● What the exercise asks
Please restate the data that follows word for word, with the pictures left out.

(Data shown Opens)

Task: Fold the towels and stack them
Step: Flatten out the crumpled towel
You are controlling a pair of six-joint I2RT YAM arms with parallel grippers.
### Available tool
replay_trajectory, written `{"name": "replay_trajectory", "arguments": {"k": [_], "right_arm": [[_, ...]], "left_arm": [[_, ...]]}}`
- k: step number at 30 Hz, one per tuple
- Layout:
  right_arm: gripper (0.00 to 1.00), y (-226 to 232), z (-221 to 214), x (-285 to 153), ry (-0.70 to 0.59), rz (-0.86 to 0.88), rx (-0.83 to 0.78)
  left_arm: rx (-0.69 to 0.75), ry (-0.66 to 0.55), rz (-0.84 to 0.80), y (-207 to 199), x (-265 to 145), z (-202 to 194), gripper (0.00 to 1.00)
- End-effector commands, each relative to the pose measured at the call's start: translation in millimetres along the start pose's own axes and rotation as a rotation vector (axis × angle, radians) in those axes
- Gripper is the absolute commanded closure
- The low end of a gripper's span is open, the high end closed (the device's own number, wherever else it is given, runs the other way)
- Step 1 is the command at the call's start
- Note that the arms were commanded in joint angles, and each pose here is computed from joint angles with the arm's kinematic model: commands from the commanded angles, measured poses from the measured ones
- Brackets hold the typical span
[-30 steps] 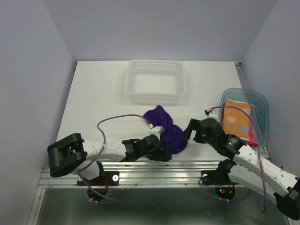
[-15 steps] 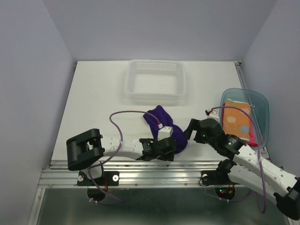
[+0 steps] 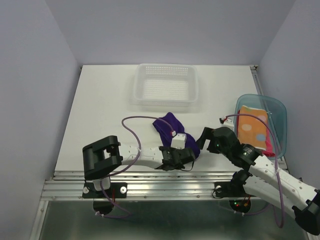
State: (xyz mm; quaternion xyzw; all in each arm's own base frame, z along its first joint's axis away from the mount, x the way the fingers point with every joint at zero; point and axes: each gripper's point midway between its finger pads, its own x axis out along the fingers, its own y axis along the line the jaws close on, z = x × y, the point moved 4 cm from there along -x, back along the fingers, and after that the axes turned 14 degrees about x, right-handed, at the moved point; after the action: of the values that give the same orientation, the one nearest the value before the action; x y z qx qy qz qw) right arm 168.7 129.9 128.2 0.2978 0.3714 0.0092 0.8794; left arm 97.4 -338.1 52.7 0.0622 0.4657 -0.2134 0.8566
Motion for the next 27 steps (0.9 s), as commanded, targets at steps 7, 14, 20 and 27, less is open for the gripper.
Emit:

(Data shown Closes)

● Solution for this exercise
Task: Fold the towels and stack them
Step: Flatten out the crumpled towel
You are controlling a pair of six-joint I2RT YAM arms with parallel grippers.
### Available tool
replay_trajectory, written `{"name": "replay_trajectory", "arguments": {"k": [_], "right_arm": [[_, ...]], "left_arm": [[_, ...]]}}`
- k: step number at 30 Hz, one per tuple
- Layout:
  right_arm: gripper (0.00 to 1.00), y (-226 to 232), z (-221 to 214), x (-285 to 153), ry (-0.70 to 0.59), rz (-0.86 to 0.88), rx (-0.83 to 0.78)
  left_arm: rx (-0.69 to 0.75), ry (-0.66 to 0.55), rz (-0.84 to 0.80), y (-207 to 199), x (-265 to 145), z (-202 to 194), gripper (0.00 to 1.00)
- End-effector commands, each relative to the pose measured at the call's start: translation in millimetres along the start pose's own axes and rotation as a rotation vector (axis × angle, radians) in those axes
- Gripper is the absolute commanded closure
- The low end of a gripper's span is open, the high end closed (the device's own number, wherever else it is given, runs the other way)
- Step 1 is the command at the call's start
- Note that the arms were commanded in joint angles, and each pose here is computed from joint angles with the arm's kinematic model: commands from the commanded angles, measured poses from the measured ones
- Brackets hold the typical span
[-30 steps] 
[-15 steps] 
[+0 steps] 
State: (xyz mm; quaternion xyzw; all in each arm's own base frame, z along its first joint's axis away from the mount, x the way the fingers point with every joint at zero; point and axes: each gripper's point midway between its finger pads, its own x axis out along the fingers, its own y axis along the line the jaws close on, z = x × y, the point moved 4 cm from there along -x, back along the fingers, and after that the axes turned 14 degrees about x, right-handed, at the moved point; after the action: of the values that give the same orientation, the one nearest the value before the action; x y z qx qy qz qw) right arm 168.7 129.9 128.2 0.2978 0.3714 0.0092 0.8794; left arm 97.4 -338.1 52.7 0.0622 0.4657 -0.2134 0.8566
Motion for the next 27 steps (0.9 s), as commanded, targets at steps 7, 14, 20 and 27, less is open for the gripper.
Emit:

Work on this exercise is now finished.